**WHAT IS REQUIRED:** Your output should be the entries below, from the first line up to and including the line with "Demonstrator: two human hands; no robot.", reproduced exactly and with no other lines.

**Stored entries:**
◇ ◇ ◇

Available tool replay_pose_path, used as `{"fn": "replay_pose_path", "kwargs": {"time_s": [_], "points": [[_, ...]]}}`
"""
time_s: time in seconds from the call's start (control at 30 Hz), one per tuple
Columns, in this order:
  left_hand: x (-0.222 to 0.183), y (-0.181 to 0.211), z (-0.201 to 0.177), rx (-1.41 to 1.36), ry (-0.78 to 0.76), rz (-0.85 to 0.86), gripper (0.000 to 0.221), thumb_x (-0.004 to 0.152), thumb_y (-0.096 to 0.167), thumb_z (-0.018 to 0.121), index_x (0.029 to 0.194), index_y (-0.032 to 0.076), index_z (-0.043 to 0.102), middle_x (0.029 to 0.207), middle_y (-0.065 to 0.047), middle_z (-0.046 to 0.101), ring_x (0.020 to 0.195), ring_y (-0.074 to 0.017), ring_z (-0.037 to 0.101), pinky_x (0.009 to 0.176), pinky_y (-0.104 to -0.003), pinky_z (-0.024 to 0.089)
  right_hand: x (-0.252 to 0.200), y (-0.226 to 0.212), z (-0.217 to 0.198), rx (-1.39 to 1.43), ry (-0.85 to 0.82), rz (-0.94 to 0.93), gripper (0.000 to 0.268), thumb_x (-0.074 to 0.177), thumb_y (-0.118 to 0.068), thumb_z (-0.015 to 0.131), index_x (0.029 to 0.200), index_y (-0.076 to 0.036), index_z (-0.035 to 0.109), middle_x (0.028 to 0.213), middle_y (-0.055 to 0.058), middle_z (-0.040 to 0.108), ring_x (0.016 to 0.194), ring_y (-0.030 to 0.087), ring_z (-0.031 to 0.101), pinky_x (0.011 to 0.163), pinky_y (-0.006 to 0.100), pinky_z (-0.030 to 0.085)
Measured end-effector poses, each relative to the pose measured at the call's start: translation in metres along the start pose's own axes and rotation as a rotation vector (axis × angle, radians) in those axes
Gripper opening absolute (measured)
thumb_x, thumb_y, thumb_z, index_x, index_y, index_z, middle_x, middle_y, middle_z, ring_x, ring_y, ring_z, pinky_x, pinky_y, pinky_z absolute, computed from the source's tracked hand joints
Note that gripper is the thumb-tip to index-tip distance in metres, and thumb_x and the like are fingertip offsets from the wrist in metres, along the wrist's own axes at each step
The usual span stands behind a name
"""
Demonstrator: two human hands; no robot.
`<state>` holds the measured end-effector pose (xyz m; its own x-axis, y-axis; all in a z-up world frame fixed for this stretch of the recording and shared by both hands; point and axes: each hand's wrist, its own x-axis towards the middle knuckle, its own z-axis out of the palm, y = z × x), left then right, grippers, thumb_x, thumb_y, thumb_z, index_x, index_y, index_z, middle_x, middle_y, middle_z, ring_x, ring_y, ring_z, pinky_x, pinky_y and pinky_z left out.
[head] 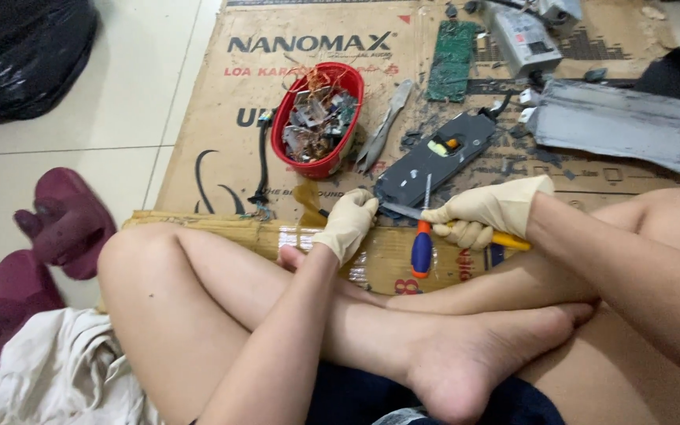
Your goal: Disassembling an electronic component by unscrewing casing screws and prying the parts apart while sitting on the floor.
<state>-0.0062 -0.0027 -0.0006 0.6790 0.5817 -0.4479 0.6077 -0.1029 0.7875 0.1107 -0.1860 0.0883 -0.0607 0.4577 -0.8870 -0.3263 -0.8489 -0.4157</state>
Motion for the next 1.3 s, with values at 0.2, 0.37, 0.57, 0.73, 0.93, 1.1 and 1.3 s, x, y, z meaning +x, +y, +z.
{"fn": "replay_pose_path", "kwargs": {"time_s": [0.2, 0.37, 0.57, 0.73, 0.93, 1.1, 1.3], "points": [[0.028, -0.021, 0.006, -0.086, -0.008, 0.022, 0.021, 0.092, 0.032, 0.061, 0.091, 0.017, 0.075, 0.069, -0.004, 0.069, 0.066, -0.0151, 0.071, 0.075, -0.028, 0.056, -0.051, -0.009, 0.04, -0.212, 0.54, -0.142, 0.061, 0.106, -0.049, 0.054, 0.067, -0.004, 0.065, 0.042, -0.002, 0.038, 0.025, 0.011, 0.031, 0.021, 0.024, 0.024], [-0.008, 0.005, -0.018, -0.329, -0.179, 0.096, 0.015, 0.1, 0.014, 0.056, 0.097, 0.003, 0.066, 0.076, -0.003, 0.059, 0.066, -0.0118, 0.052, 0.063, -0.024, 0.046, -0.046, 0.024, -0.005, -0.385, 1.014, -0.112, 0.048, 0.101, -0.044, 0.057, 0.09, -0.001, 0.075, 0.075, 0.013, 0.062, 0.066, 0.03, 0.051, 0.062, 0.042, 0.038], [0.008, -0.005, -0.006, -0.22, -0.083, 0.018, 0.018, 0.095, 0.022, 0.06, 0.099, 0.008, 0.072, 0.075, -0.003, 0.065, 0.067, -0.0123, 0.062, 0.071, -0.026, 0.051, -0.029, 0.018, 0.028, -0.725, 1.269, -0.285, 0.039, 0.106, -0.036, 0.048, 0.113, -0.01, 0.075, 0.104, 0.02, 0.076, 0.096, 0.043, 0.071, 0.088, 0.054, 0.054], [0.008, -0.001, -0.002, 0.04, 0.023, -0.037, 0.023, 0.09, 0.037, 0.062, 0.095, 0.02, 0.077, 0.072, -0.002, 0.073, 0.081, -0.0187, 0.076, 0.087, -0.035, 0.058, -0.011, 0.01, 0.063, -1.013, 1.126, -0.244, 0.043, 0.107, -0.047, 0.043, 0.122, -0.019, 0.073, 0.104, 0.013, 0.078, 0.1, 0.028, 0.076, 0.094, 0.047, 0.059], [0.006, 0.009, 0.001, 0.175, 0.018, -0.021, 0.032, 0.096, 0.035, 0.053, 0.109, 0.017, 0.076, 0.112, -0.01, 0.076, 0.115, -0.0302, 0.069, 0.104, -0.045, 0.052, 0.031, 0.032, 0.084, -1.201, 1.366, -0.322, 0.034, 0.105, -0.033, 0.047, 0.095, -0.017, 0.075, 0.078, 0.004, 0.076, 0.083, 0.026, 0.077, 0.076, 0.045, 0.062], [0.006, 0.01, 0.001, 0.212, -0.011, -0.017, 0.039, 0.099, 0.035, 0.047, 0.12, 0.013, 0.071, 0.127, -0.013, 0.069, 0.125, -0.0332, 0.063, 0.11, -0.049, 0.047, 0.026, 0.015, 0.083, -0.881, 1.161, -0.182, 0.042, 0.103, -0.04, 0.043, 0.096, -0.011, 0.073, 0.083, 0.011, 0.078, 0.087, 0.034, 0.077, 0.08, 0.051, 0.06], [-0.005, 0.01, 0.001, 0.188, -0.009, 0.117, 0.037, 0.101, 0.025, 0.045, 0.117, -0.001, 0.067, 0.141, -0.025, 0.055, 0.136, -0.0435, 0.05, 0.118, -0.05, 0.038, 0.037, 0.003, 0.033, -0.517, 0.895, -0.066, 0.047, 0.102, -0.037, 0.054, 0.095, 0.002, 0.079, 0.089, 0.026, 0.077, 0.089, 0.04, 0.076, 0.076, 0.048, 0.058]]}}
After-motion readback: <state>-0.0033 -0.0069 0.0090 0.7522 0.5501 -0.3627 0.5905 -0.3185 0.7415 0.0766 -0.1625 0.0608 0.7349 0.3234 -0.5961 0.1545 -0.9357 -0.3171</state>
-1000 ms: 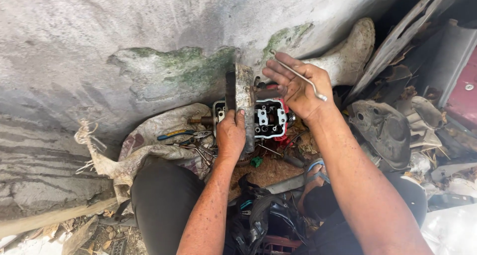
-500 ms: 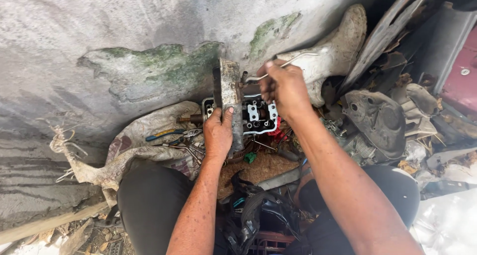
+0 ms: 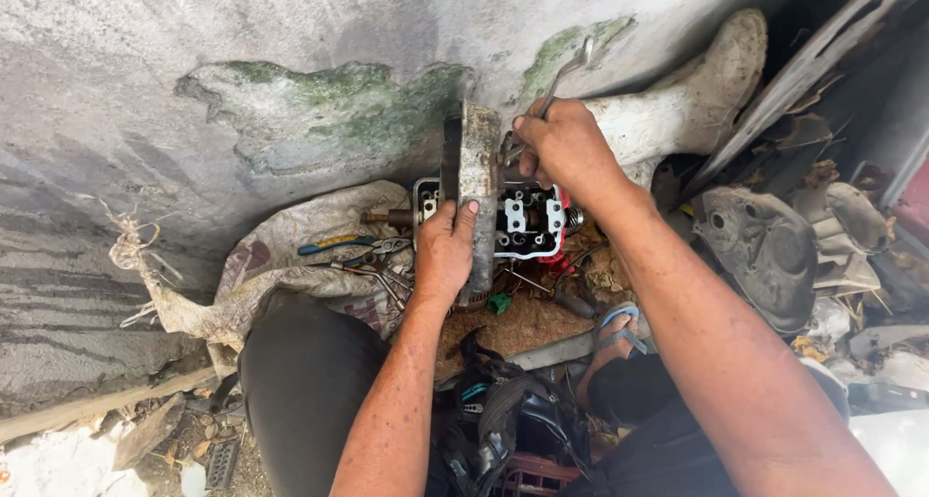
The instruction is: Disassembling and inspecting components of an engine cylinder head using hand tools
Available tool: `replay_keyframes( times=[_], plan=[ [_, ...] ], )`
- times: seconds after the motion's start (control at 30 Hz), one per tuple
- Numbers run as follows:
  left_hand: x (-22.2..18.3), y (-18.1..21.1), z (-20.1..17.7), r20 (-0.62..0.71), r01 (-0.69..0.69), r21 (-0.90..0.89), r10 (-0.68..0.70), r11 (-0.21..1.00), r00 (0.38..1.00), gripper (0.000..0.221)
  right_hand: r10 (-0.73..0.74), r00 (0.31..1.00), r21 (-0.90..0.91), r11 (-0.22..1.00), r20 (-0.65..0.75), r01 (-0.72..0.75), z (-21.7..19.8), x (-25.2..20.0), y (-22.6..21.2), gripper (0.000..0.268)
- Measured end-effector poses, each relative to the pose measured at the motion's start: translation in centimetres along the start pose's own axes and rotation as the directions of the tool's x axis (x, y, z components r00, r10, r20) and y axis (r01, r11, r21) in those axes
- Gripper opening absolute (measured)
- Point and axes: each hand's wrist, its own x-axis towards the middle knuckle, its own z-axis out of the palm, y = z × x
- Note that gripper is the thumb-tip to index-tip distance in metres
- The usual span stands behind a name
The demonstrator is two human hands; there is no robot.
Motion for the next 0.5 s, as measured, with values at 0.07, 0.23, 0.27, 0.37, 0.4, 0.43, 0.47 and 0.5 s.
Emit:
replay_keyframes(
  times=[0.07,0.23,0.27,0.37,0.4,0.43,0.47,0.5],
  plan=[
    [0.0,0.4,-0.1,-0.004,-0.001,0.006,0.001,1.000,1.000,0.031,0.016,0.999,-0.011,1.000,0.029,-0.015,0.0,0.7,-0.3,0.024],
    [-0.5,2.8,-0.8,0.099,0.047,0.033,-0.050,0.998,0.994,0.039,0.357,0.928,0.025,0.932,0.105,-0.361,-0.3,0.5,-5.2,0.015],
    [-0.5,2.8,-0.8,0.102,0.053,0.037,-0.056,0.998,0.993,0.037,0.389,0.914,0.055,0.916,0.114,-0.396,-0.2,1.0,-5.1,0.015],
    [-0.2,2.6,-0.9,0.109,0.060,0.053,-0.066,0.997,0.992,0.036,0.368,0.921,0.126,0.915,0.128,-0.383,0.0,2.4,-3.3,0.014],
    [-0.2,2.5,-0.8,0.116,0.059,0.059,-0.065,0.997,0.991,0.036,0.315,0.941,0.164,0.929,0.124,-0.333,0.0,2.8,-2.4,0.011],
    [-0.2,1.6,-0.6,0.115,0.061,0.060,-0.067,0.996,0.991,0.036,0.316,0.940,0.164,0.928,0.127,-0.334,0.4,1.9,-1.6,0.011],
    [-0.1,0.8,-0.3,0.076,0.042,0.024,-0.043,0.999,0.996,0.033,0.138,0.988,-0.022,0.990,0.067,-0.137,0.7,1.2,-1.0,0.010],
    [0.1,0.0,0.0,0.037,0.021,-0.012,-0.020,1.000,0.999,0.031,-0.055,0.998,-0.215,0.975,0.043,0.063,0.9,0.4,-0.3,0.010]
  ],
)
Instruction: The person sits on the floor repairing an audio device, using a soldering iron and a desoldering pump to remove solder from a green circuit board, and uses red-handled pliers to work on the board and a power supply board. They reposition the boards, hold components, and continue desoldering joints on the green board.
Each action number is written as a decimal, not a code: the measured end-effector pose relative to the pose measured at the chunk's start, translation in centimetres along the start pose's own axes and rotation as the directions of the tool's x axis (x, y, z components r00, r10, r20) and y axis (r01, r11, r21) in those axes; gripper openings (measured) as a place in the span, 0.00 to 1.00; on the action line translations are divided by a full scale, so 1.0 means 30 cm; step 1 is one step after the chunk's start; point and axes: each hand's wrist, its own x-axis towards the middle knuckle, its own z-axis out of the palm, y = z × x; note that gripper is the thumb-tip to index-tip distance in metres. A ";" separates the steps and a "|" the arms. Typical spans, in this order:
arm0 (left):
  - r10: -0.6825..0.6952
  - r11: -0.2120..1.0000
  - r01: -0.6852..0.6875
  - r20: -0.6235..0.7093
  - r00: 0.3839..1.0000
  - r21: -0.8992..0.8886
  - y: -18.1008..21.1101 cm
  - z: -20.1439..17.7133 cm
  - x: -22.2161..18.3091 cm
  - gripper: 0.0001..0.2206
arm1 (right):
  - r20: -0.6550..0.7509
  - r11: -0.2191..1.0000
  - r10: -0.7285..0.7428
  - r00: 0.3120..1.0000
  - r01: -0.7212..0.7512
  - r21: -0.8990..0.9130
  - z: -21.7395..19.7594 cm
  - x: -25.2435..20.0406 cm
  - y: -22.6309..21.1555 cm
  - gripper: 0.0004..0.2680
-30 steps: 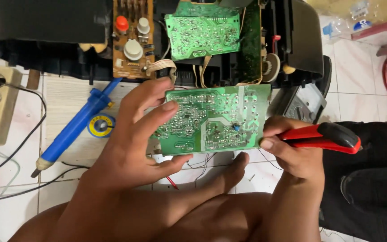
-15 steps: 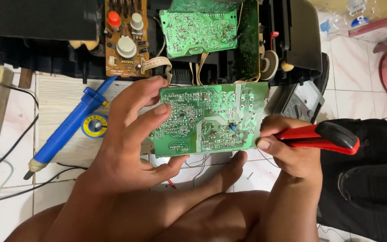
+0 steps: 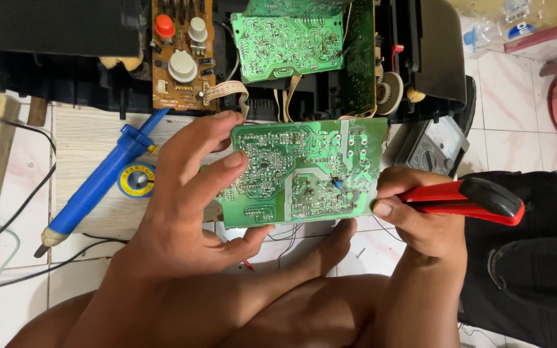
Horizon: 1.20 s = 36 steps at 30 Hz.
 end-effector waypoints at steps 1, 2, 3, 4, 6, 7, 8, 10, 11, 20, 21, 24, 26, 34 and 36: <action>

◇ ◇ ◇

**SOLUTION:**
Available tool replay_pose_path, used as `{"fn": "replay_pose_path", "kwargs": {"time_s": [_], "points": [[_, ...]]}}`
"""
time_s: time in seconds from the call's start (control at 30 Hz), one per tuple
Columns, in this order:
  left_hand: x (-0.222 to 0.183), y (-0.181 to 0.211), z (-0.201 to 0.177), rx (-1.41 to 1.36), ry (-0.78 to 0.76), rz (-0.85 to 0.86), gripper (0.000 to 0.221), thumb_x (-0.004 to 0.152), thumb_y (-0.096 to 0.167), thumb_z (-0.018 to 0.121), index_x (0.029 to 0.194), index_y (-0.032 to 0.076), index_z (-0.043 to 0.102), middle_x (0.029 to 0.207), middle_y (-0.065 to 0.047), middle_z (-0.046 to 0.101), ring_x (0.020 to 0.195), ring_y (-0.074 to 0.017), ring_z (-0.037 to 0.101), pinky_x (0.009 to 0.176), pinky_y (-0.104 to -0.003), pinky_z (-0.024 to 0.089)
  right_hand: x (-0.252 to 0.200), y (-0.226 to 0.212), z (-0.217 to 0.198), rx (-1.39 to 1.43), ry (-0.85 to 0.82), rz (-0.94 to 0.93), gripper (0.000 to 0.268), thumb_x (-0.074 to 0.177), thumb_y (-0.118 to 0.068), thumb_z (-0.015 to 0.131), index_x (0.029 to 0.200), index_y (-0.076 to 0.036), index_z (-0.035 to 0.109), middle_x (0.028 to 0.213), middle_y (-0.055 to 0.058), middle_z (-0.040 to 0.108), ring_x (0.016 to 0.194), ring_y (-0.030 to 0.087), ring_z (-0.031 to 0.101), pinky_x (0.011 to 0.163), pinky_y (-0.006 to 0.100), pinky_z (-0.030 to 0.085)
Measured end-effector poses, each relative to the pose measured at the call's start: translation in metres along the start pose's own axes and rotation as a rotation vector (axis × angle, radians) in those axes
Gripper opening absolute (measured)
thumb_x, thumb_y, thumb_z, index_x, index_y, index_z, middle_x, middle_y, middle_z, ring_x, ring_y, ring_z, pinky_x, pinky_y, pinky_z absolute, computed from the source's tracked hand joints
Note that gripper is the thumb-tip to index-tip distance in metres, and thumb_x and the like are fingertip offsets from the wrist in metres, along the wrist's own axes at each step
The usual span stands behind a name
"""
Demonstrator: two human hands; no robot.

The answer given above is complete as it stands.